The damage caused to the MG cells and tissue can be further aggravated by the persistence of pathogen infections through the late stages of mastitis, resulting in the loss of structural integrity of the alveoli, tissue necrosis, and reduction in milk quality [130]. Ju et al. [108] recently revealed the miRNome of bovine MG tissues at the late stage of natural infection with S. aureus. The study detected 29 DE miRNAs that regulate immune-related target gene expression affecting various cell and tissue responses to mastitis. The authors also reported a significant downregulation of miR-26a, which enhanced the expression of its target FGA gene that is involved in host defense, inflammation, and tissue damage [108]. They noted that the miRNA variations observed in the MG of the mastitis-infected cows can be linked to some processes such as maintenance of immune and defense responses, cell proliferation and apoptosis, and tissue injury and healing during the late stage of infection [108]. On the other hand, a recent experiment that examined the differential miRNA expression in the peripheral blood of dairy cows in response to mastitis infection by S. aureus revealed that the quantity of differentially expressed miRNA in the blood increased with the extension of S. aureus infection time, implying that the response of blood miRNA to inflammation mainly occurs at the late stage of mastitis [117]. This information may be particularly useful when developing targeted therapy for the treatment of the disease.

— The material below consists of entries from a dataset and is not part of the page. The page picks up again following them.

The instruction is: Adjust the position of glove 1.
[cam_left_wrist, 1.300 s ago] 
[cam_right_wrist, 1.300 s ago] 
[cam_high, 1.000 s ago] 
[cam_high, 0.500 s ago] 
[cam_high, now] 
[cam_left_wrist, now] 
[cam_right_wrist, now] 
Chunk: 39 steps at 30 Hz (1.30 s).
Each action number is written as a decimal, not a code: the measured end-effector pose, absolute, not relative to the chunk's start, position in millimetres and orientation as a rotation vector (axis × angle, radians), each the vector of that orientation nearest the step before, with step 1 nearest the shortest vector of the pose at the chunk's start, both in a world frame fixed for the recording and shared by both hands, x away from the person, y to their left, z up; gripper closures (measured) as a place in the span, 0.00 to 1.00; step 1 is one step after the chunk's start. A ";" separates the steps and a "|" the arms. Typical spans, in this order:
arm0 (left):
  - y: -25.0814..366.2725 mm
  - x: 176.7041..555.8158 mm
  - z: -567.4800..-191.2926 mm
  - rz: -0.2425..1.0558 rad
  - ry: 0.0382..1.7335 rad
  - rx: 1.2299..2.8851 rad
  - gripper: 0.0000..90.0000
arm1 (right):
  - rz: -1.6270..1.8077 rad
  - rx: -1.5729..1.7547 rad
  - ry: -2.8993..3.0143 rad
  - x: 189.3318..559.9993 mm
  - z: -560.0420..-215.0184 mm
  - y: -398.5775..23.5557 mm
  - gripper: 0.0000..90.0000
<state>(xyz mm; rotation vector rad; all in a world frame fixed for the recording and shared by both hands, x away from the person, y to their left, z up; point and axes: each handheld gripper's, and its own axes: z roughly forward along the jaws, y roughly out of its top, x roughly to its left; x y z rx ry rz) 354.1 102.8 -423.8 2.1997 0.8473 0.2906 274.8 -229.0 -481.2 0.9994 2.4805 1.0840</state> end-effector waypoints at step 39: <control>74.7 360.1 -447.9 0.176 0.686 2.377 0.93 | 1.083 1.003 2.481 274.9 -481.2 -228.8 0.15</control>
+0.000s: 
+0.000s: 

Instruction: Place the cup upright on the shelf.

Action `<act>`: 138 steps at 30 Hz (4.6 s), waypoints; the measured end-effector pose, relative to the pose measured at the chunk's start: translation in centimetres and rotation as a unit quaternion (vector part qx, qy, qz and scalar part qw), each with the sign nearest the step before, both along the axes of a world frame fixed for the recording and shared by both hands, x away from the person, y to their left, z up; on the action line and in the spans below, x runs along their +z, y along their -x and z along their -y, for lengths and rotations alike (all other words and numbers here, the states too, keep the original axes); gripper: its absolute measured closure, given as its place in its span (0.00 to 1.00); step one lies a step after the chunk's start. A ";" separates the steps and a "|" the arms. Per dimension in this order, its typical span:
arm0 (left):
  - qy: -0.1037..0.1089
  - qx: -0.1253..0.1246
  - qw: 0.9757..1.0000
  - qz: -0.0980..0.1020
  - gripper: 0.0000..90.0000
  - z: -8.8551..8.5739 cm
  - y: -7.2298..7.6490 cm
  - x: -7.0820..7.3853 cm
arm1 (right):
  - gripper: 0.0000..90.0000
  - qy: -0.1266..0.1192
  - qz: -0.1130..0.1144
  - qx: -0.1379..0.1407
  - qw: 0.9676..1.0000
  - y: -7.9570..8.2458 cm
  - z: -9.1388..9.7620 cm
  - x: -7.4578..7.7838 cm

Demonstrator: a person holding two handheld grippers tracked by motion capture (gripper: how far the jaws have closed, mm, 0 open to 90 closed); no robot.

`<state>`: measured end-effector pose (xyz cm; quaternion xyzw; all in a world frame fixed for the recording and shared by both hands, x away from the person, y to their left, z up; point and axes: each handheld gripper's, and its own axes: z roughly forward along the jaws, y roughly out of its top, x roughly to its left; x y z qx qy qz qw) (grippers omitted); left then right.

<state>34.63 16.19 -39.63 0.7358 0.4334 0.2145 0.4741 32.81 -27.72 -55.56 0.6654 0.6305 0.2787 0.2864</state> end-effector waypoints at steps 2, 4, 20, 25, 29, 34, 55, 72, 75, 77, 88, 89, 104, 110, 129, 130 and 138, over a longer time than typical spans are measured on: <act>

3.3.4. Streptococcus agalactiae

To better understand the pathogenicity and defense mechanisms that are activated during mastitis disease, Lewandowska-Sabat et al. [119] conducted an miRNA expression profiling of macrophages derived from bovine blood monocytes that were infected in vitro with two strains of S. agalactiae (ST103 and ST12). The authors reported 17 and 44 DE miRNAs in the macrophages infected with ST103 and ST12, respectively, in comparison to the control cultures. Accordingly, two bacterial strains significantly regulated miRNAs that were found to be involved in the alternative activation of macrophages. Moreover, the DE miRNA in the macrophages infected with both bacteria strains and their predicted target genes were significantly enriched in different immune-related pathways. The study further examined different key immune genes such as the transcript level of tumor necrosis factor-alpha (TNFα), interleukin-6 (IL-6), interleukin-8 (IL-8), interleukin-10 (IL-10), interleukin-1 beta (IL-1β), and transforming growth factor-beta 1 (TGFβ1) during the early phase of infection. Their results showed that all the six key immune genes, except TGFβ1 which was downregulated by ST12, were significantly upregulated by both strains of S. agalactiae. Two (miR-155 and miR-125b) of the three DE miRNAs that were unique to the ST12 infection are involved in the regulation of TNF production during mycobacterial infection and the ST12-induced miRNAs were associated with a stronger inflammatory response than the ST103 [119]. The authors finally suggested that the DE miRNAs could be used to develop a marker assay for the early diagnosis of subclinical infections such as bovine streptococcal mastitis. Moreover, Pu et al. [115] identified 35 DE miRNAs in bovine MG tissues with the S. agalactiae-type mastitis. Their result further showed that miR-223 and miR-26a were the most upregulated and downregulated miRNAs, among the DE miRNAs, respectively. The DE miRNAs might regulate several immune responses and signal transduction pathways such as the RIG-I-like receptor signaling pathway, cytosolic DNA sensing pathway, and Notch signal pathway [115].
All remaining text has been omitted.